• Description of the task: Please copy out the entries below exactly, beginning with the line that contains "Existence check for any black base" and ending with the line that contains "The lines of", and include nothing outside that span.

━━━━━ Material to process

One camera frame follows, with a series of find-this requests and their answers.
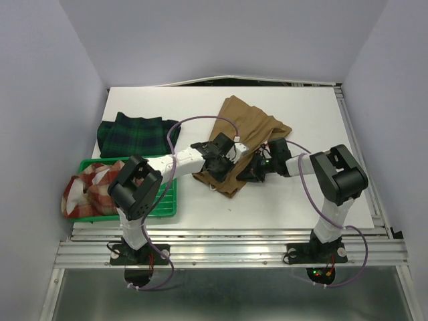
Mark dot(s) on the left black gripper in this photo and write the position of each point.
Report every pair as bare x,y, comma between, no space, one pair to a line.
223,176

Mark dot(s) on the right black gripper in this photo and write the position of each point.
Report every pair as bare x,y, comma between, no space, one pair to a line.
251,173

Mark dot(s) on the tan pleated skirt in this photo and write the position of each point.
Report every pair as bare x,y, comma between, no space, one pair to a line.
254,127

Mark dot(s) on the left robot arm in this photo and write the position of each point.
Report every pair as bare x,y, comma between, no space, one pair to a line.
143,182

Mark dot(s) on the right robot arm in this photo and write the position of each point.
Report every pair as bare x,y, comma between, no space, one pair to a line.
341,180

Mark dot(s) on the green plaid skirt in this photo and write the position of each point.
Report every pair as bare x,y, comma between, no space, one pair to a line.
126,136

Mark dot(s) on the red plaid skirt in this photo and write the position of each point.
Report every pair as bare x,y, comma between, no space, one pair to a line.
86,195

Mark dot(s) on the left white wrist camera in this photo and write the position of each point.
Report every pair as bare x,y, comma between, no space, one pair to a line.
237,152

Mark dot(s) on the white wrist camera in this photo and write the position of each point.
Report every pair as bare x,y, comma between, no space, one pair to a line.
237,152
264,148

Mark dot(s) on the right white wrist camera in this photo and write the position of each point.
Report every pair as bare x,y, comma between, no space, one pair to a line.
264,148

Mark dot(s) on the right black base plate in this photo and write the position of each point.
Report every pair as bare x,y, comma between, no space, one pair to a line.
311,253

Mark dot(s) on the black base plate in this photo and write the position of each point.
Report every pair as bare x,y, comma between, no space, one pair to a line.
121,254
311,253

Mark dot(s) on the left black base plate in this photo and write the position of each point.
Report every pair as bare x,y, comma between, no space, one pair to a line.
121,254

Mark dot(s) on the aluminium frame rail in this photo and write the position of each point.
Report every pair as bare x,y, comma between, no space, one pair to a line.
227,253

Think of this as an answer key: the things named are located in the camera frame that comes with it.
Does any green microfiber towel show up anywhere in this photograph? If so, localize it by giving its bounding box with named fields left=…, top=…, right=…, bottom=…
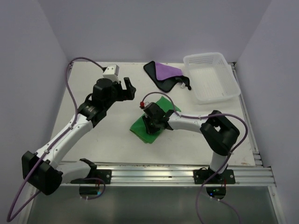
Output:
left=130, top=97, right=173, bottom=144

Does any black and purple towel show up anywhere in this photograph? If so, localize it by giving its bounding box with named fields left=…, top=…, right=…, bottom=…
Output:
left=143, top=61, right=192, bottom=93

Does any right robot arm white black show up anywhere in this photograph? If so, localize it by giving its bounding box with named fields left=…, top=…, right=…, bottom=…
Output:
left=140, top=102, right=240, bottom=183

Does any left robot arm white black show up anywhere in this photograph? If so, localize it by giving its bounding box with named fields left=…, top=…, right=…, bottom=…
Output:
left=21, top=77, right=136, bottom=196

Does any white plastic basket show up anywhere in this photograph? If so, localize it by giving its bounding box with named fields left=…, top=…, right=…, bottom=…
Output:
left=183, top=52, right=241, bottom=104

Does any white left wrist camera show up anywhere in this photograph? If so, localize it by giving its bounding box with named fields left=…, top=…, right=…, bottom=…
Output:
left=103, top=64, right=119, bottom=82

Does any aluminium mounting rail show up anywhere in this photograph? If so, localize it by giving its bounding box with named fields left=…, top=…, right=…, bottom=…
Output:
left=65, top=164, right=276, bottom=187

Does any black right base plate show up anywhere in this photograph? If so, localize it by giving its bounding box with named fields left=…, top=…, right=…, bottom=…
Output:
left=193, top=168, right=236, bottom=185

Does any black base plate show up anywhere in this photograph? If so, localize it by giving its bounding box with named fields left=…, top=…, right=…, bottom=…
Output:
left=193, top=168, right=236, bottom=185
left=93, top=169, right=112, bottom=184

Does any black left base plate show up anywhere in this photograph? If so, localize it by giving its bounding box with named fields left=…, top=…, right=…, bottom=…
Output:
left=93, top=169, right=112, bottom=184

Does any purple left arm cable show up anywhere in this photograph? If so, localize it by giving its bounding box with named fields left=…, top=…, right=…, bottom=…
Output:
left=6, top=57, right=106, bottom=222

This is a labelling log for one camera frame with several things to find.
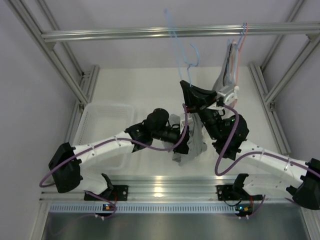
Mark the light blue wire hanger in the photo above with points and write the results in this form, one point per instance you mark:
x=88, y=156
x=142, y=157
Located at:
x=179, y=50

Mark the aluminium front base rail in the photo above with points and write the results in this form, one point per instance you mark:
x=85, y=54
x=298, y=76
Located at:
x=162, y=189

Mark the left aluminium frame post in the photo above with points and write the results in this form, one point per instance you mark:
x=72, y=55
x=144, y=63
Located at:
x=30, y=23

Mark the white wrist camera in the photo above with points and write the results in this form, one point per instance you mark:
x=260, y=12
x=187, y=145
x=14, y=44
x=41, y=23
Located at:
x=186, y=123
x=228, y=95

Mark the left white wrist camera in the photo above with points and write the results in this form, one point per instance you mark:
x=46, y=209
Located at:
x=186, y=123

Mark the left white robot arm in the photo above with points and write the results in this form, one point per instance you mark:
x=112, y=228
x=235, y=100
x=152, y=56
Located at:
x=70, y=167

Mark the aluminium frame post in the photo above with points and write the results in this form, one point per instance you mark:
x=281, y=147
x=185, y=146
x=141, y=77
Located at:
x=287, y=85
x=30, y=23

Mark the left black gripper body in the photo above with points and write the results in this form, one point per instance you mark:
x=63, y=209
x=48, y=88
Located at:
x=178, y=148

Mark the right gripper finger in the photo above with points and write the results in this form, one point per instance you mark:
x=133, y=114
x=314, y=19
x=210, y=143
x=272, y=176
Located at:
x=194, y=95
x=195, y=104

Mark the white tank top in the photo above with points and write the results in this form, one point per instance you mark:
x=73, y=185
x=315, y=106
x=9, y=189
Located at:
x=208, y=151

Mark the grey tank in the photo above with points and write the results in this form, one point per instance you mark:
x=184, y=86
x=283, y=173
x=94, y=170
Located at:
x=220, y=82
x=196, y=142

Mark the right aluminium frame post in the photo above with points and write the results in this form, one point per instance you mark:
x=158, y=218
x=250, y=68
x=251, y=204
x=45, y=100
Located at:
x=287, y=85

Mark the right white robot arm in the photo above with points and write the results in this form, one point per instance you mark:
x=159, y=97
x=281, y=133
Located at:
x=296, y=180

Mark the pink wire hanger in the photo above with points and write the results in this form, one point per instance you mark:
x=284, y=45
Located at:
x=236, y=55

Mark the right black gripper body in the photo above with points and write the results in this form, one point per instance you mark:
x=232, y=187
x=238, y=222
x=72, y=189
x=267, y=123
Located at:
x=212, y=120

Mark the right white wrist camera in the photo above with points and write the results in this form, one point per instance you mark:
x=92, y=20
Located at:
x=228, y=95

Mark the white plastic basket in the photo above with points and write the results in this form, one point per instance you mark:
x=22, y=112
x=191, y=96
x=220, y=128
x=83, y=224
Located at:
x=100, y=120

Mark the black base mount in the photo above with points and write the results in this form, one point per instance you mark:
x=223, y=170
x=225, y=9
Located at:
x=119, y=193
x=225, y=192

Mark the aluminium hanging rail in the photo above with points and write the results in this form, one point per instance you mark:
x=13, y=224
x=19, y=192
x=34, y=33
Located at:
x=250, y=29

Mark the grey tank top on hanger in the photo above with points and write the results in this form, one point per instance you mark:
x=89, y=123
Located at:
x=220, y=82

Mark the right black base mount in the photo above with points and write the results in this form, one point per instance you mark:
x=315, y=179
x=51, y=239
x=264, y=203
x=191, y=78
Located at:
x=225, y=192

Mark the slotted grey cable duct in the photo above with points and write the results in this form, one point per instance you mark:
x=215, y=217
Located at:
x=143, y=208

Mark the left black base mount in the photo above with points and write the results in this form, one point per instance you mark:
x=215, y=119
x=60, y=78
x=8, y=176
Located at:
x=119, y=193

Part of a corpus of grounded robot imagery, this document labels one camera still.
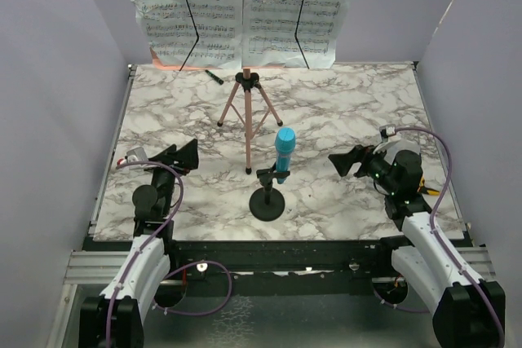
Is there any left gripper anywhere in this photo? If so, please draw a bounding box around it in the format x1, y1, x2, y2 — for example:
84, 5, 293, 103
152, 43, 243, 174
141, 138, 198, 216

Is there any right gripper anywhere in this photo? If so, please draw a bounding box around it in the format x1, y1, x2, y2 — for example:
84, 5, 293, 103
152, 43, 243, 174
330, 141, 399, 194

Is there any teal toy microphone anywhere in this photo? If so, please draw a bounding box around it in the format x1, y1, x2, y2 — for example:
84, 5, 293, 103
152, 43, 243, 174
274, 127, 296, 173

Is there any black microphone stand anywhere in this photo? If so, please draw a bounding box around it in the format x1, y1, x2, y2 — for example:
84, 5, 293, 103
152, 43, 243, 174
249, 165, 290, 222

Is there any pink music stand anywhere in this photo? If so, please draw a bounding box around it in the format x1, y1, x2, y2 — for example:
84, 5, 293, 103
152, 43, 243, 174
148, 0, 339, 176

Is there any sheet music page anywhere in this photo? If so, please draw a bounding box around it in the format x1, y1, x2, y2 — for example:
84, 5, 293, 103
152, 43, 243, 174
131, 0, 243, 69
241, 0, 351, 68

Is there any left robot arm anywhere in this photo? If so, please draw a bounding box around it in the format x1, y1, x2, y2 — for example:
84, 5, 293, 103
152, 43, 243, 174
78, 139, 199, 347

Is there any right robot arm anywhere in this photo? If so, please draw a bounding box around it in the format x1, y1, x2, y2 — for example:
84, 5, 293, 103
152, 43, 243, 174
329, 140, 506, 347

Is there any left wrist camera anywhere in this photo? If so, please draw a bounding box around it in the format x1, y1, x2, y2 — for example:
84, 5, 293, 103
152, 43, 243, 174
116, 147, 148, 167

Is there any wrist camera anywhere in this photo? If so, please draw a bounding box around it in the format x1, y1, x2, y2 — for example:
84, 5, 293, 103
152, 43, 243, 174
373, 125, 409, 160
116, 147, 148, 167

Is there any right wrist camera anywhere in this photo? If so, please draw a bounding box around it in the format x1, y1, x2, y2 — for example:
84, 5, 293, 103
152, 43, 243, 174
373, 125, 409, 160

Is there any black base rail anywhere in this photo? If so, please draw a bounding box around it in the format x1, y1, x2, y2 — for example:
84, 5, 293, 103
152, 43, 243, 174
81, 236, 482, 298

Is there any aluminium frame rail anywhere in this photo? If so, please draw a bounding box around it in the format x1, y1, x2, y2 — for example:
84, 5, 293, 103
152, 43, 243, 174
64, 247, 496, 285

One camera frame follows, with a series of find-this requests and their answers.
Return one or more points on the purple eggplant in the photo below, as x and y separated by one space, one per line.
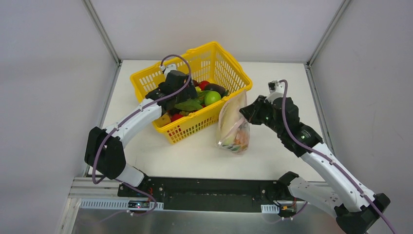
215 87

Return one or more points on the toy pineapple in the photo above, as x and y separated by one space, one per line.
236 141

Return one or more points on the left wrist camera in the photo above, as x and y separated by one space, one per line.
168 68

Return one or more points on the yellow plastic basket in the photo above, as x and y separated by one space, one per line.
216 77

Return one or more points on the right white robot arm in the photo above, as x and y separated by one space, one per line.
354 207

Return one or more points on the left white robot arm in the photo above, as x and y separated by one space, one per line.
105 147

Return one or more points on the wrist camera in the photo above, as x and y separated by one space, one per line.
276 90
168 68

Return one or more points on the red bell pepper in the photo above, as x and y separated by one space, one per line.
176 117

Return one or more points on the white radish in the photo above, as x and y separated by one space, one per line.
230 116

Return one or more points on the green leafy vegetable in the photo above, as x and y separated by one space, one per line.
193 104

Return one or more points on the green apple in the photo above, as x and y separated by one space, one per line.
211 97

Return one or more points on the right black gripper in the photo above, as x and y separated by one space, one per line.
253 110

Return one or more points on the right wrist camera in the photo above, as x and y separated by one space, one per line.
276 90

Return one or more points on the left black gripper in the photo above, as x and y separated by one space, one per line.
187 95

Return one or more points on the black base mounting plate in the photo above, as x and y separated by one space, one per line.
211 195

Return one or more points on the red tomato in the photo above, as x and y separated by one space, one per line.
202 85

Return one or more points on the clear zip top bag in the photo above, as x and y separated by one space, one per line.
242 123

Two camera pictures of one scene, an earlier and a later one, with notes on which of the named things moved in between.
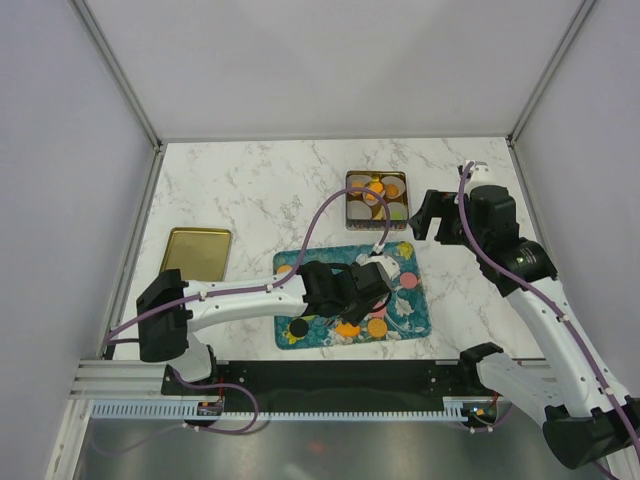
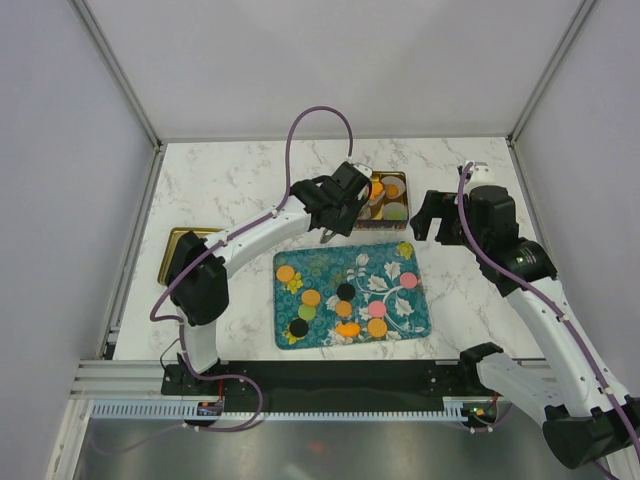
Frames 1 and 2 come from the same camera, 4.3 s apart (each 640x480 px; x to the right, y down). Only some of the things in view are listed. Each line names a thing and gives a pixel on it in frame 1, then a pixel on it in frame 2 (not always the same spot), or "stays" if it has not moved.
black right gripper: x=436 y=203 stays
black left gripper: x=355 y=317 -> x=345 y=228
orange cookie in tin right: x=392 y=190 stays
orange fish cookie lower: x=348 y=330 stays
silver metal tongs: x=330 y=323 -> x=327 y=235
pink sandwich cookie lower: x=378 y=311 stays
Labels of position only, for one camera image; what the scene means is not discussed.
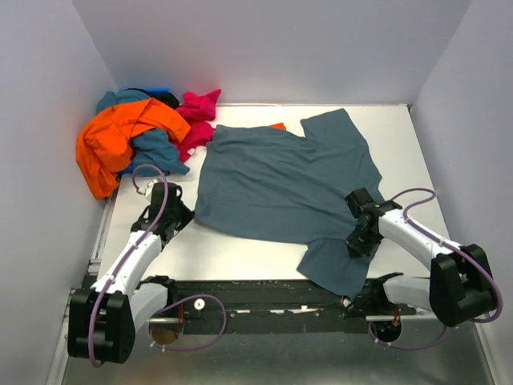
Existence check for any aluminium extrusion frame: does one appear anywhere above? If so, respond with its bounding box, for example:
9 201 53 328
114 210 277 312
43 192 185 385

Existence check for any grey-blue t-shirt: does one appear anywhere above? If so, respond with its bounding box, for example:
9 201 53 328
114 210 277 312
195 109 382 298

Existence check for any orange t-shirt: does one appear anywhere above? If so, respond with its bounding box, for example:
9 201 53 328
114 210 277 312
270 123 286 131
76 98 191 199

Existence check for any crumpled orange t-shirt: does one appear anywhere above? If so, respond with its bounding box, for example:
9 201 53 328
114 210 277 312
76 98 191 199

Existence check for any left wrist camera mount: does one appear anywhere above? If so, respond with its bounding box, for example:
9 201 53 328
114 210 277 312
136 179 160 202

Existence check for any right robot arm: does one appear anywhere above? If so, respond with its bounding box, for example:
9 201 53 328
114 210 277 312
345 188 503 327

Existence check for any teal blue t-shirt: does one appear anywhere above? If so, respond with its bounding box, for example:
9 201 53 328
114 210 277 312
95 88 190 176

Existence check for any black garment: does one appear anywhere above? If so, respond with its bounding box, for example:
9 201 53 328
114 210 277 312
155 91 180 109

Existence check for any magenta t-shirt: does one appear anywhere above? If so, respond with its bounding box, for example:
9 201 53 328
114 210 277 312
175 89 221 163

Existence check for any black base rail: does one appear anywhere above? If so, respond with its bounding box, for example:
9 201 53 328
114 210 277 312
145 276 416 335

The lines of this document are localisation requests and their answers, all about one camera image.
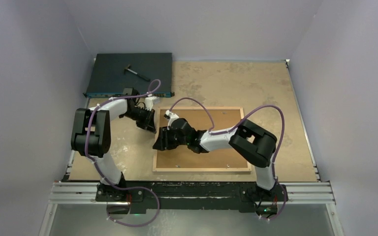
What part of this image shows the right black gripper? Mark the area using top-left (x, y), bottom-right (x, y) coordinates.
top-left (154, 126), bottom-right (189, 151)

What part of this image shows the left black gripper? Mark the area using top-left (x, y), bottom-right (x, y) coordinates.
top-left (122, 106), bottom-right (156, 133)

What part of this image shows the brown backing board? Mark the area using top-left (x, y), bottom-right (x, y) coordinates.
top-left (156, 109), bottom-right (249, 169)

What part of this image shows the wooden picture frame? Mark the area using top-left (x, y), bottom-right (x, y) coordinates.
top-left (152, 106), bottom-right (252, 173)

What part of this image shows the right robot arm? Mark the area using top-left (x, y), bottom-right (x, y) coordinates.
top-left (153, 118), bottom-right (283, 200)

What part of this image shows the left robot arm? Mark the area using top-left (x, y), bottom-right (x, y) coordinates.
top-left (71, 88), bottom-right (159, 201)

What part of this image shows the small black hammer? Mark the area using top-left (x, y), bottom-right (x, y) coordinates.
top-left (124, 64), bottom-right (151, 82)

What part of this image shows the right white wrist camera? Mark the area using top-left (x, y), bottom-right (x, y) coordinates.
top-left (163, 110), bottom-right (180, 122)

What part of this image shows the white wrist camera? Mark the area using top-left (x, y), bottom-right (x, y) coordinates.
top-left (143, 94), bottom-right (160, 111)
top-left (163, 110), bottom-right (180, 122)

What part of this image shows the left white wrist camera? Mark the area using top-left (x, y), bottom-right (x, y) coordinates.
top-left (143, 94), bottom-right (160, 111)

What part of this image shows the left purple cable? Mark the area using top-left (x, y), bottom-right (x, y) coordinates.
top-left (84, 79), bottom-right (162, 228)

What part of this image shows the purple cable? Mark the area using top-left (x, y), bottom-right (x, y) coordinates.
top-left (84, 79), bottom-right (162, 228)
top-left (164, 97), bottom-right (286, 223)

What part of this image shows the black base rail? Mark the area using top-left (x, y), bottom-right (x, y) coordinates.
top-left (95, 180), bottom-right (288, 214)

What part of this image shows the dark network switch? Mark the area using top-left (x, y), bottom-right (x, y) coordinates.
top-left (84, 53), bottom-right (175, 98)

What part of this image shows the aluminium extrusion rail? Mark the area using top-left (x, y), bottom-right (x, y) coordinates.
top-left (49, 182), bottom-right (335, 205)

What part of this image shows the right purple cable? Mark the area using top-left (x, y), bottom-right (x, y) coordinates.
top-left (164, 97), bottom-right (286, 223)

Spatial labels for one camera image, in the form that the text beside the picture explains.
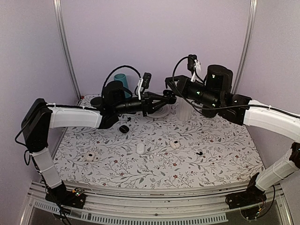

━━━━━━━━━━

• Exercise solution:
Existence check for any black base rail: does one appear anywhere above? If so, respond with its bounding box, for example:
9 201 53 328
114 210 277 312
145 276 416 335

The lines of this document are localisation requests and their answers, all about one camera image.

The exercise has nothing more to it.